売上1兆円を達成し!長期的に2兆円、3兆円へ
当たり前のように、日立建機は昨年、ようやく売上1兆円を達成しました。世界のようやくスタートラインに立とうかな、という感じです。これから、ダッシュをしていくでしょう。これから、売上は長期的に2兆円、3兆円になっていくでしょう。
足元、海外売上は8割を超えました。世界中で何十万台もの日立の建機が稼働しています。その間、国内売上も順調に伸びました。小型の建機が省人化の役割を果たしています。また、温暖化の影響か、自然災害が大幅に増加。都市開発や防災対策など、やるべきことが山積みであり、建機の需要はこれからも減少することはないでしょう。
シェアを維持し、グローバルトップ企業の座を守り続けたのは、常に、新製品開発を怠らなかったこと、そして設計コスト(部品点数の削減)や製造コストの削減(部品共通化)の努力を続けたからです。
どんどん、製品の性能が上がっていくのです。コスパもよくなっています。より壊れにくくなり、より乗りやすく、より操作しやすく、より安全になっていくのです。今後は、EV化です。製品単価は上がっていきます。

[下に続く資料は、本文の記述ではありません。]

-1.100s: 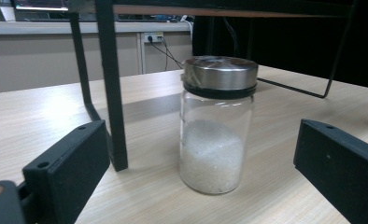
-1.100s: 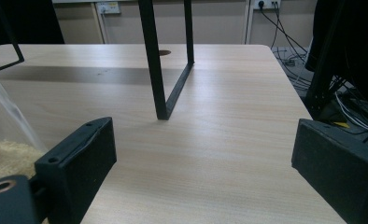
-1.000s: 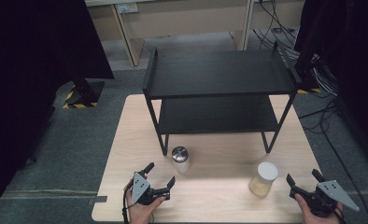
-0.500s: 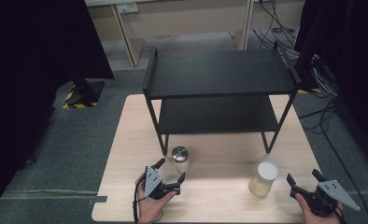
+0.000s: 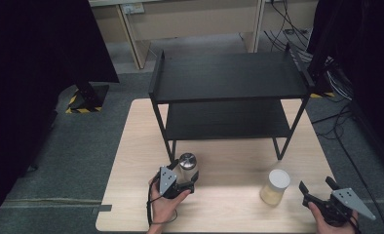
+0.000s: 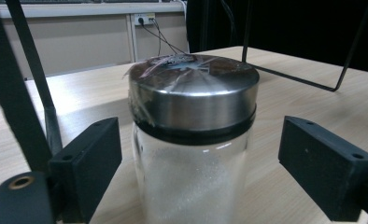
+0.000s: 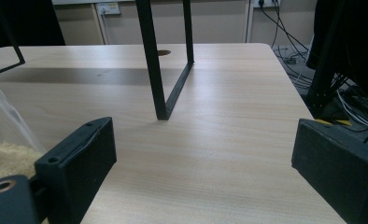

現在では、ビッグデータの活用など、故障を概ね予防できるようになりました。無人運転が100台同時に可能です。また、バリューチェーン全体へのアプローチを進めています。これまでは新車販売がメインでしたが、今後は、中古車やレンタル事業も本格的に乗り出します。日立建機の強みである直販体制でワンストップのレンタル/中古車の販売拡大が成功を収めつつあります。
世界中のインフラ工事に必要な製品を扱い、競争力で負けないこと。それが売上が長期で10倍になる理由です。投資をする上で、競争力のある商品が世界中に展開できる企業には投資をする価値があります。
そうではない企業は、単年度の業績のブレで株価で遊ぶしかないですが、少なくとも短期のトレーディングの対象にはなります。短期のトレーディングは、相場の上げ下げを当てる博打のようなものです。当たったり外れたりするのですが、だからこそ、投資はギャンブラーに大人気なのでしょう。
わたしたち長期投資家は、短期の賭博は打つ必要がなく、長期で製品が拡販するのを見守るだけでよいのです。日立建機の株価は10年後に2倍か3倍になっているでしょう。